§ REQUIRED ACTION: Where does the word "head" occur in the material? Copy each line that has it.
[DATA SHOWN — start]
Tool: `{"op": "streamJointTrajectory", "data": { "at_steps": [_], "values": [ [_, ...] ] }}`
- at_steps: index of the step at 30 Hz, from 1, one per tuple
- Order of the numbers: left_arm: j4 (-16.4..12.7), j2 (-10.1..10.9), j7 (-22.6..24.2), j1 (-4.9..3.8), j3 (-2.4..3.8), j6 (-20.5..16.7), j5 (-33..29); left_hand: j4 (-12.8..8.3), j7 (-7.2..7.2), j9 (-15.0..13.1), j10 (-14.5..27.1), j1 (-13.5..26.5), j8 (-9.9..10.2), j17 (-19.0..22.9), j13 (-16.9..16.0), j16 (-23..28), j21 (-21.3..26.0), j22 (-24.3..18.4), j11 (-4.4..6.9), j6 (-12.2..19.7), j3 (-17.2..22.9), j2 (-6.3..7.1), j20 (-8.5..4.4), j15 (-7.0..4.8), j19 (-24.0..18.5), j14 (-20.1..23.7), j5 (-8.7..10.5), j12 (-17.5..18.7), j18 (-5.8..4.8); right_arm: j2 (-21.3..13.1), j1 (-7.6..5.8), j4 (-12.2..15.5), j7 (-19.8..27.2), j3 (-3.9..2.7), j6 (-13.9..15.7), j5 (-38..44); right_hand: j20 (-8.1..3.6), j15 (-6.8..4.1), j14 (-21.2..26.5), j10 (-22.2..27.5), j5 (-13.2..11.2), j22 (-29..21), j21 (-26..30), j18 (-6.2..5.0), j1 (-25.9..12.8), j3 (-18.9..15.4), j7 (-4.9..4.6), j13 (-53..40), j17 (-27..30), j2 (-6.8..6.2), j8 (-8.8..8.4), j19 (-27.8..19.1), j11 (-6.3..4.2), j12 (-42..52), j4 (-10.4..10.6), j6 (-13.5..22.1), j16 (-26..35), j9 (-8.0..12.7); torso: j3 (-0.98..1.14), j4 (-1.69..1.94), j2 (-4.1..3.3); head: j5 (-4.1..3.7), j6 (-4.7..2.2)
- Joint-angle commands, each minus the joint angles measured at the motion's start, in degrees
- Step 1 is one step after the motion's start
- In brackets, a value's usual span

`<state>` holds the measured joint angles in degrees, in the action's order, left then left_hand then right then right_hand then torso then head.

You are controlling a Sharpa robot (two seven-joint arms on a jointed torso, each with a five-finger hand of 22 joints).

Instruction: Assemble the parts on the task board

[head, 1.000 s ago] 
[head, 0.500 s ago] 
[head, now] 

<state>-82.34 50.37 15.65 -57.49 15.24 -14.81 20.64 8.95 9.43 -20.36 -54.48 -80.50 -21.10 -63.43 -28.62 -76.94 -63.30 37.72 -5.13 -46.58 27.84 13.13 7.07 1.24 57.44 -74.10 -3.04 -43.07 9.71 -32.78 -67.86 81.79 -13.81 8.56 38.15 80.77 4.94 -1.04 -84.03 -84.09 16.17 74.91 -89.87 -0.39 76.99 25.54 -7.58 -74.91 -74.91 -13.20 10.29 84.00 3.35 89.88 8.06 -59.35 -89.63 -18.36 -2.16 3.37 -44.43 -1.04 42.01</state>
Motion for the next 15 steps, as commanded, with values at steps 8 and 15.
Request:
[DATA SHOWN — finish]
§ OUTPUT FOR THIS TASK:
- Order of the numbers: left_arm: j4 (-16.4..12.7), j2 (-10.1..10.9), j7 (-22.6..24.2), j1 (-4.9..3.8), j3 (-2.4..3.8), j6 (-20.5..16.7), j5 (-33..29); left_hand: j4 (-12.8..8.3), j7 (-7.2..7.2), j9 (-15.0..13.1), j10 (-14.5..27.1), j1 (-13.5..26.5), j8 (-9.9..10.2), j17 (-19.0..22.9), j13 (-16.9..16.0), j16 (-23..28), j21 (-21.3..26.0), j22 (-24.3..18.4), j11 (-4.4..6.9), j6 (-12.2..19.7), j3 (-17.2..22.9), j2 (-6.3..7.1), j20 (-8.5..4.4), j15 (-7.0..4.8), j19 (-24.0..18.5), j14 (-20.1..23.7), j5 (-8.7..10.5), j12 (-17.5..18.7), j18 (-5.8..4.8); right_arm: j2 (-21.3..13.1), j1 (-7.6..5.8), j4 (-12.2..15.5), j7 (-19.8..27.2), j3 (-3.9..2.7), j6 (-13.9..15.7), j5 (-38..44); right_hand: j20 (-8.1..3.6), j15 (-6.8..4.1), j14 (-21.2..26.5), j10 (-22.2..27.5), j5 (-13.2..11.2), j22 (-29..21), j21 (-26..30), j18 (-6.2..5.0), j1 (-25.9..12.8), j3 (-18.9..15.4), j7 (-4.9..4.6), j13 (-53..40), j17 (-27..30), j2 (-6.8..6.2), j8 (-8.8..8.4), j19 (-27.8..19.1), j11 (-6.3..4.2), j12 (-42..52), j4 (-10.4..10.6), j6 (-13.5..22.1), j16 (-26..35), j9 (-8.0..12.7); torso: j3 (-0.98..1.14), j4 (-1.69..1.94), j2 (-4.1..3.3); head: j5 (-4.1..3.7), j6 (-4.7..2.2)
`<state>` holds the measured joint angles in degrees, in the action's order, left then left_hand then right then right_hand then torso then head.
[head, 1.000 s ago] 
[head, 0.500 s ago] 
[head, now] 

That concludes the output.